*Exercise objective:* Nothing in the data may be altered as it is transcribed.

*Available data:*

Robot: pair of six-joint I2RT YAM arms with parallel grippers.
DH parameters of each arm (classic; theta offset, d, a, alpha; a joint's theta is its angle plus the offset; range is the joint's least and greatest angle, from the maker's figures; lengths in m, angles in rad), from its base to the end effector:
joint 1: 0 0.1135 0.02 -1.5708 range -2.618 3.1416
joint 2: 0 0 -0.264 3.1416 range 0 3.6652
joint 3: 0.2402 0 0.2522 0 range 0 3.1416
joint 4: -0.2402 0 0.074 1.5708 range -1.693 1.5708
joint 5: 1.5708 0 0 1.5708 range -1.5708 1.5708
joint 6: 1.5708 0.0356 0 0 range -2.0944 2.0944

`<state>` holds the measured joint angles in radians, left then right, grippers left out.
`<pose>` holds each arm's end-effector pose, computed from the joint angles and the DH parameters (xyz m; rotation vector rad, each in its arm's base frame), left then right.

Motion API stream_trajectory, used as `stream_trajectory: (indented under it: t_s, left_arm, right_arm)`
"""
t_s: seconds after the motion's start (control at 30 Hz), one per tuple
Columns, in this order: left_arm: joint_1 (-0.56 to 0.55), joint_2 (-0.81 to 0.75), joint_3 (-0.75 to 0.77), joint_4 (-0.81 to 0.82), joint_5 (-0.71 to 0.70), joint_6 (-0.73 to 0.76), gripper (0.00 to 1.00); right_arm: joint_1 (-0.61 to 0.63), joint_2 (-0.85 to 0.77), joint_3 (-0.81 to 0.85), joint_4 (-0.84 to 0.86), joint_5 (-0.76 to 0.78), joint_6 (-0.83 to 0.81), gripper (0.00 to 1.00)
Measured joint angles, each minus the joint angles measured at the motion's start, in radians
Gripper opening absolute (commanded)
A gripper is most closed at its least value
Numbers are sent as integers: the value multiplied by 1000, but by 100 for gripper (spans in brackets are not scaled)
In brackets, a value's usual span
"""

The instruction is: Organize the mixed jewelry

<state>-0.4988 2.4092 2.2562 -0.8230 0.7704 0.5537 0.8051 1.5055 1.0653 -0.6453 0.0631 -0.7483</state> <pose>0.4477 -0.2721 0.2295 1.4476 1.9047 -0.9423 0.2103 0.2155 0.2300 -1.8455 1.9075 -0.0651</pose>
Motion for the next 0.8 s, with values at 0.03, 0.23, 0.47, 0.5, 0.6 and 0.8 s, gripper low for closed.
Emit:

*Task output:*
Robot: pair of six-joint I2RT YAM arms with parallel grippers.
DH parameters of each arm (classic; theta offset, d, a, alpha; a joint's theta is its angle plus the offset; range is the joint's least and greatest angle, from the maker's figures; lengths in m, angles in rad), from its base to the end effector:
joint 1: 0 0.1135 0.02 -1.5708 range -2.618 3.1416
joint 2: 0 0 -0.264 3.1416 range 0 3.6652
joint 3: 0.2402 0 0.2522 0 range 0 3.1416
joint 4: -0.2402 0 0.074 1.5708 range -1.693 1.5708
joint 5: 1.5708 0 0 1.5708 range -1.5708 1.5708
joint 6: 1.5708 0.0356 0 0 range -2.0944 2.0944

`<state>` holds the measured joint angles in radians, left then right, grippers left out.
`<pose>` holds each arm's end-effector pose, computed from the joint angles and the DH parameters (xyz m; rotation vector rad, each in its arm's base frame), left then right.

Motion API stream_trajectory, used as `stream_trajectory: (indented under it: t_s, left_arm, right_arm)`
"""
t_s: seconds after the motion's start (control at 30 Hz), one per tuple
Columns, in this order: left_arm: joint_1 (-0.56 to 0.55), joint_2 (-0.81 to 0.75), joint_3 (-0.75 to 0.77), joint_4 (-0.81 to 0.82), joint_5 (-0.71 to 0.70), joint_6 (-0.73 to 0.76), gripper (0.00 to 1.00); right_arm: joint_1 (-0.61 to 0.63), joint_2 (-0.85 to 0.77), joint_3 (-0.81 to 0.85), joint_4 (-0.84 to 0.86), joint_5 (-0.76 to 0.78), joint_6 (-0.83 to 0.81), gripper (0.00 to 1.00)
Measured joint angles, each minus the joint angles measured at the motion's start, in radians
Gripper opening absolute (commanded)
A gripper is most closed at its least value
Numbers are sent as integers: the value multiplied by 1000, but by 100 for gripper (spans in brackets are not scaled)
In brackets, a value's usual span
"""

The instruction is: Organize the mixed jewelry

<state>-0.4988 2.4092 2.2562 -0.8230 0.7704 0.5537 0.8051 1.5055 1.0653 -0.6453 0.0631 -0.7483</state> <pose>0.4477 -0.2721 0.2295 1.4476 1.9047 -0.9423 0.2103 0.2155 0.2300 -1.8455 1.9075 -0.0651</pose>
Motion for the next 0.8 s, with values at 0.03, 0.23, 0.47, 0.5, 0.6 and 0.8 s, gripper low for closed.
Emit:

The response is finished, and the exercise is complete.